Starting with the first line and ending with the one that holds "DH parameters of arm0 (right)", retype the entries exactly.

** Opening EXTRACTED MATERIAL block **

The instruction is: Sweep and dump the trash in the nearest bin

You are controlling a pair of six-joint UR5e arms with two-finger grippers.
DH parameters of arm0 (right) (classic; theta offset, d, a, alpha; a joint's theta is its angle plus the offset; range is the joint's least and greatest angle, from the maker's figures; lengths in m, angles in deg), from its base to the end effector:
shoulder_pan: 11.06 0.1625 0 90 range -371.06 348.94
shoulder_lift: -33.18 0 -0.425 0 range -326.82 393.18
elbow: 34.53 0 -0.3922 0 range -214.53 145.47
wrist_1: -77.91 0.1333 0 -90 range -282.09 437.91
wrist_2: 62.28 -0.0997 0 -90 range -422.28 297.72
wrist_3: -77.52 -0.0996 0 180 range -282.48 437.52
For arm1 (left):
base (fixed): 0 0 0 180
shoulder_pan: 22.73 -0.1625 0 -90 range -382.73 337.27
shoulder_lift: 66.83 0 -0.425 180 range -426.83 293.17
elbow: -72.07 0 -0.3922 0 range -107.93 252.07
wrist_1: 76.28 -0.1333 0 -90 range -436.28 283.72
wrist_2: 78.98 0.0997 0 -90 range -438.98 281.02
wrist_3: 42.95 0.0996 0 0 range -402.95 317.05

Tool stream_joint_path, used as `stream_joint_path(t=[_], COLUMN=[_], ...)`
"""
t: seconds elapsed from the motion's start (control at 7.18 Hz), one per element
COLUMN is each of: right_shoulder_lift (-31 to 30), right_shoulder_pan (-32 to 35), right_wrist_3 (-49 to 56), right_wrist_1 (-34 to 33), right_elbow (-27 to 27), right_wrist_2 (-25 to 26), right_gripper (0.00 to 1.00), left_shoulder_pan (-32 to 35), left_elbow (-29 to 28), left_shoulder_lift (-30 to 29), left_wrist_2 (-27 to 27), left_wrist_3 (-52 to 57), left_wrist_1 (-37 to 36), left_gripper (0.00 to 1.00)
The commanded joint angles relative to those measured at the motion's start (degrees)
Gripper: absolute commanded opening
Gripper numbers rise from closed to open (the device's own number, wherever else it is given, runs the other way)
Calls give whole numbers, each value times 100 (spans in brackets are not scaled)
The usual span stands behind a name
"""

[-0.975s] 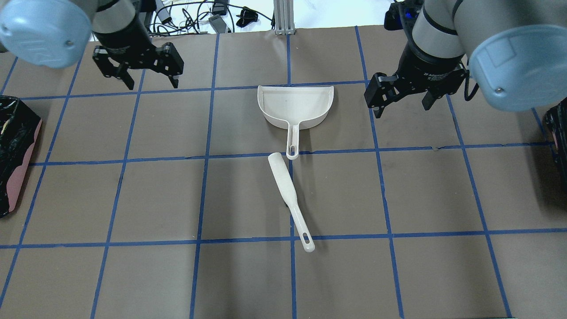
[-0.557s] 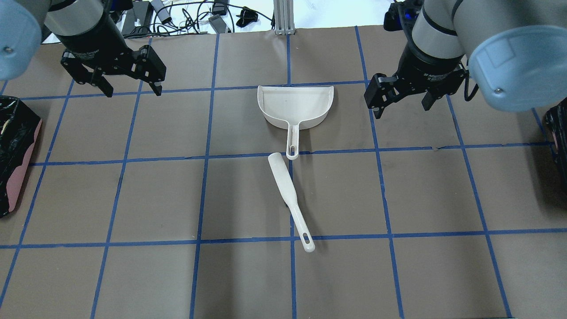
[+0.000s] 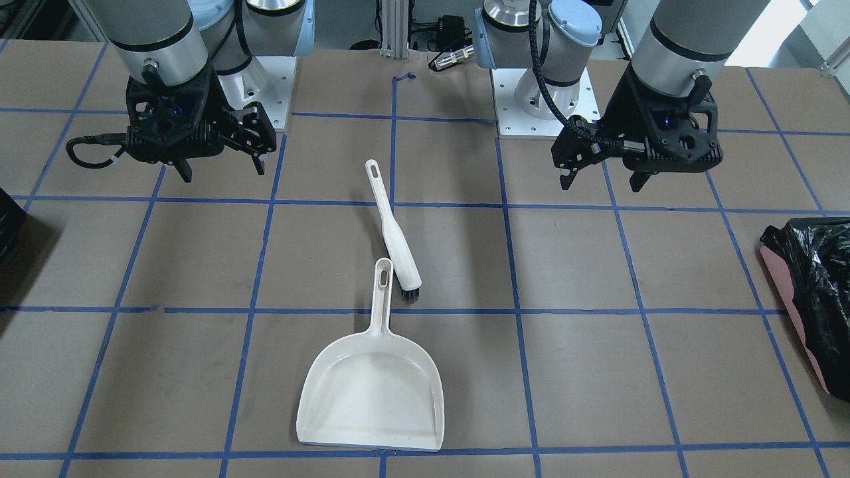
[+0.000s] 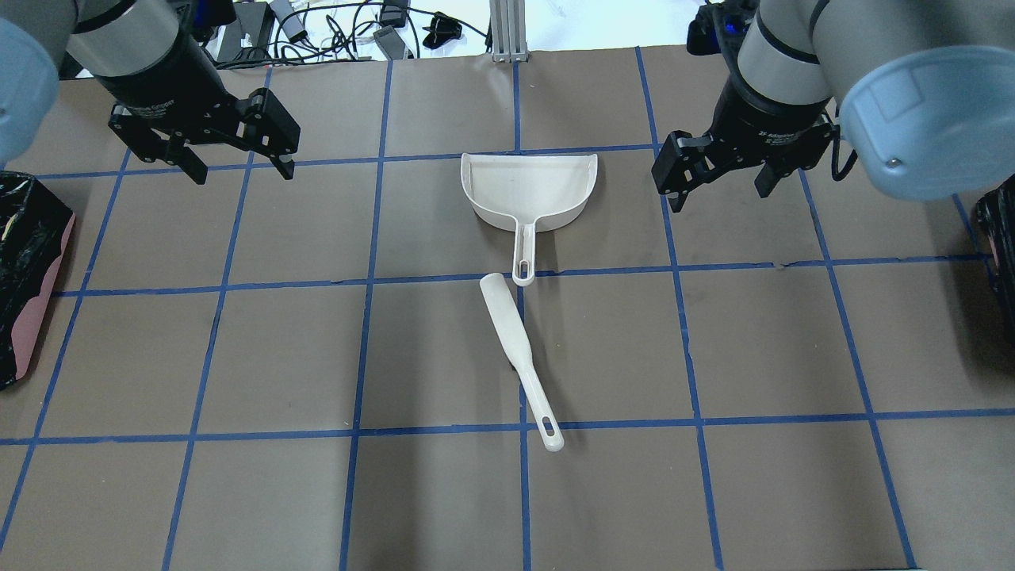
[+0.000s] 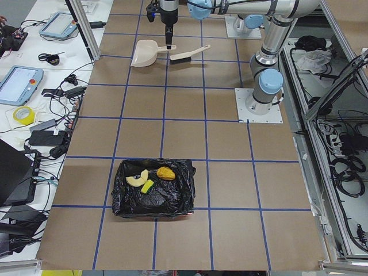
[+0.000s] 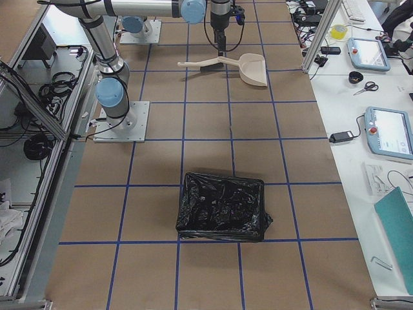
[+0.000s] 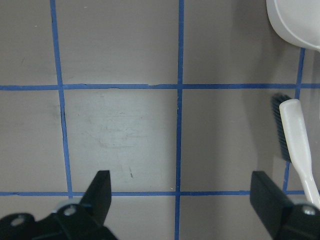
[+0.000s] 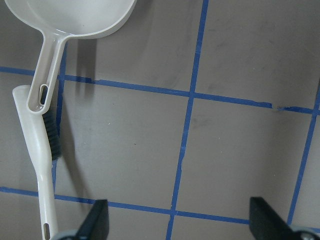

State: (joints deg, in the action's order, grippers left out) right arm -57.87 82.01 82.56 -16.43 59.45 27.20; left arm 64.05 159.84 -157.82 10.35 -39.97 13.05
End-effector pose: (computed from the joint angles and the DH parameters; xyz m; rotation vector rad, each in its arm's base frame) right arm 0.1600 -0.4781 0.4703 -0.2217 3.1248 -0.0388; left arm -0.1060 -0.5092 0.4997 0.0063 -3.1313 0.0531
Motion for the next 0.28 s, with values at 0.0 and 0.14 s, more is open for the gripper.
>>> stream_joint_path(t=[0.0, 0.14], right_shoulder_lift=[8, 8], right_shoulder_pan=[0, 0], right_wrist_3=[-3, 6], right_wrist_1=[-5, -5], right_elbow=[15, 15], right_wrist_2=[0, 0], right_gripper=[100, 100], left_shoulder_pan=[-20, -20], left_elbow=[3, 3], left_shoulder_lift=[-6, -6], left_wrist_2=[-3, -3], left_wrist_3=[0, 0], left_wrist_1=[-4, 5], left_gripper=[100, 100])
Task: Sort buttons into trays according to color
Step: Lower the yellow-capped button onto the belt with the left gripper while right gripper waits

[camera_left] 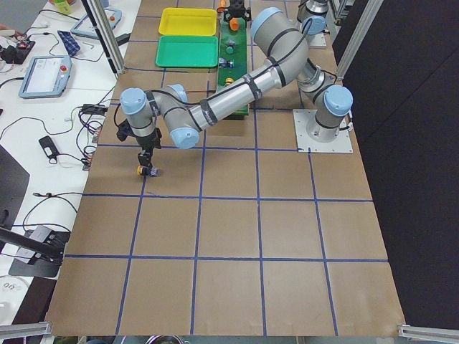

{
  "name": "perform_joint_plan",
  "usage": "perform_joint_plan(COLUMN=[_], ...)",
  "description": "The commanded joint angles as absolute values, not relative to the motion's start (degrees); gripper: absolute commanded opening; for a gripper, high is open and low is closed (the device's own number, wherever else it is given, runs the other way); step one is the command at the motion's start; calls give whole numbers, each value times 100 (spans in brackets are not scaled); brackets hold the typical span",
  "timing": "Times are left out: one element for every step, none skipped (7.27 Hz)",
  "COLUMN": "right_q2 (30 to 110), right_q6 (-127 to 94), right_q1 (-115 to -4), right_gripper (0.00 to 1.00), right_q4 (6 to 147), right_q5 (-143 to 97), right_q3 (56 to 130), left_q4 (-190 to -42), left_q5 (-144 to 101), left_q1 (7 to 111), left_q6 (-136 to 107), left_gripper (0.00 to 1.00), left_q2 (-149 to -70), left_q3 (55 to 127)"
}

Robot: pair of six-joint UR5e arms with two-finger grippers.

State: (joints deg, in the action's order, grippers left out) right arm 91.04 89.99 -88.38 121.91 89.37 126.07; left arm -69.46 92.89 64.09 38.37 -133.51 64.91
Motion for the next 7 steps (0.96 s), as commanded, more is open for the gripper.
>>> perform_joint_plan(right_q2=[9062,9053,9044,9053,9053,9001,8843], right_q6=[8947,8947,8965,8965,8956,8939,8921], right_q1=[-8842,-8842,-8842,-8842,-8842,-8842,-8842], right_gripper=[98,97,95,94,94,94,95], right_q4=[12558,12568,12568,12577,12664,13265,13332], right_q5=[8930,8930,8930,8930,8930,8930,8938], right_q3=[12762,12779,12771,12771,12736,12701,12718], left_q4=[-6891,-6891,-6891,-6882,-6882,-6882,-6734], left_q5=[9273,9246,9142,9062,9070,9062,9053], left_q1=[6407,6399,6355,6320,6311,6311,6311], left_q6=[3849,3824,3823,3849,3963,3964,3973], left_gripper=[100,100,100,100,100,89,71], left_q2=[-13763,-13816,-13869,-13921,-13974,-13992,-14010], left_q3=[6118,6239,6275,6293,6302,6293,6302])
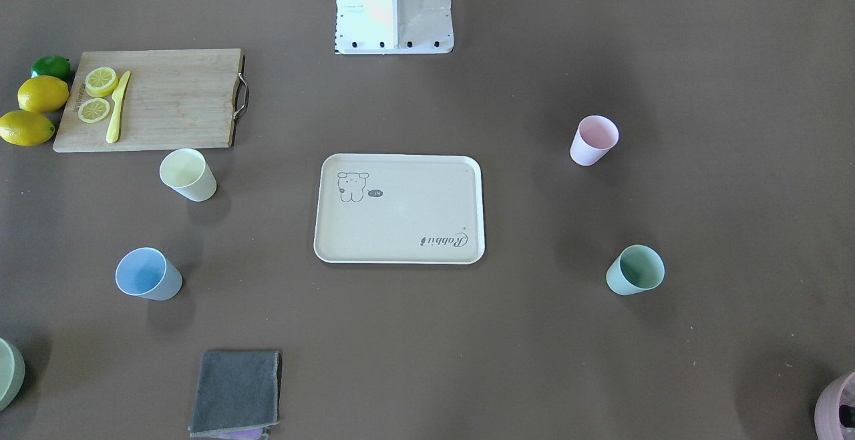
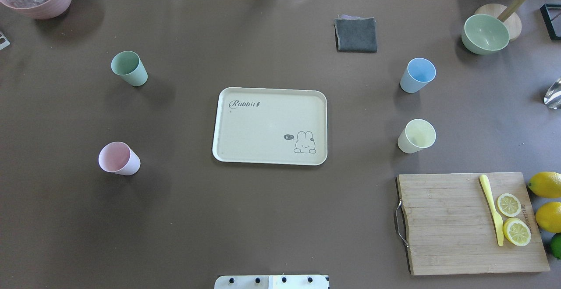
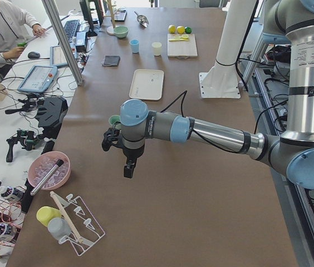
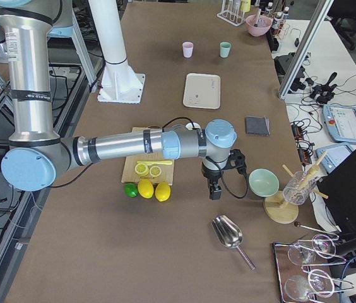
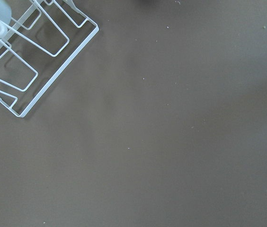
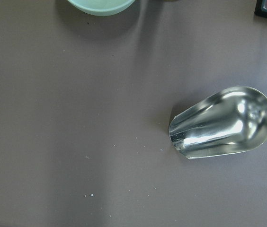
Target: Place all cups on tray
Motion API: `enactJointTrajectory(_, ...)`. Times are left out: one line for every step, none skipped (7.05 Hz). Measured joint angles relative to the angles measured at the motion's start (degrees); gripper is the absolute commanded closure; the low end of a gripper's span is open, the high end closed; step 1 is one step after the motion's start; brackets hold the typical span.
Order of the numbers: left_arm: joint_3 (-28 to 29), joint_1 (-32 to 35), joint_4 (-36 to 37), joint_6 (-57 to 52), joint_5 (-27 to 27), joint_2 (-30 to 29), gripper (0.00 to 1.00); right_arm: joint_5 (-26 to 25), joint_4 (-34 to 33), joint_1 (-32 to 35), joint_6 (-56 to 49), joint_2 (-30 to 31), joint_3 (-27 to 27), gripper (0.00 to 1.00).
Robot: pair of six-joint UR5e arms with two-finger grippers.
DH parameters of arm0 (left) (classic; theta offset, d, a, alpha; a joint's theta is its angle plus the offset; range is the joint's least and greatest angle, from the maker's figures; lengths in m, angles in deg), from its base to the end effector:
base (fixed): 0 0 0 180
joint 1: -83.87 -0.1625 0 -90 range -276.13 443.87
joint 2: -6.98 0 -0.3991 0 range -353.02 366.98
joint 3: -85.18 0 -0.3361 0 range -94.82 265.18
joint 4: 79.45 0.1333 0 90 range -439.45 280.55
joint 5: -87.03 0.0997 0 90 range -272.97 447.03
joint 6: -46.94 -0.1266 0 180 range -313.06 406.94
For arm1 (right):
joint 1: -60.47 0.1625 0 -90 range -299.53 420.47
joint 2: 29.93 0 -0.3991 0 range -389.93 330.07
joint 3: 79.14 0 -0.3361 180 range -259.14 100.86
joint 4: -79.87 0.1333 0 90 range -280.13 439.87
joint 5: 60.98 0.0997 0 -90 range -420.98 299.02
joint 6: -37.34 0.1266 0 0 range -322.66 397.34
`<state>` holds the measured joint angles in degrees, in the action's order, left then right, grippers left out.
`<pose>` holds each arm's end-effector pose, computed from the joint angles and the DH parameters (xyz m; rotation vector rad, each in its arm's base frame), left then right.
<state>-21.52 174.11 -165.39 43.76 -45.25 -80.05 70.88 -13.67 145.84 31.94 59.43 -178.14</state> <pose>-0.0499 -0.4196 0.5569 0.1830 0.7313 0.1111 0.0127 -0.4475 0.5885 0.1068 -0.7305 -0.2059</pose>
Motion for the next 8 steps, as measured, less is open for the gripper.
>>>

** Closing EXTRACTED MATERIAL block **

EXPECTED ANSWER -
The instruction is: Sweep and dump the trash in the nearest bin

You are controlling a pair of six-joint UR5e arms with two-finger grippers.
DH parameters of arm0 (right) (classic; theta offset, d, a, alpha; a joint's theta is its angle plus the offset; range is the joint's least and greatest angle, from the maker's figures; lengths in m, angles in deg), from its base to the end effector:

This completes the response.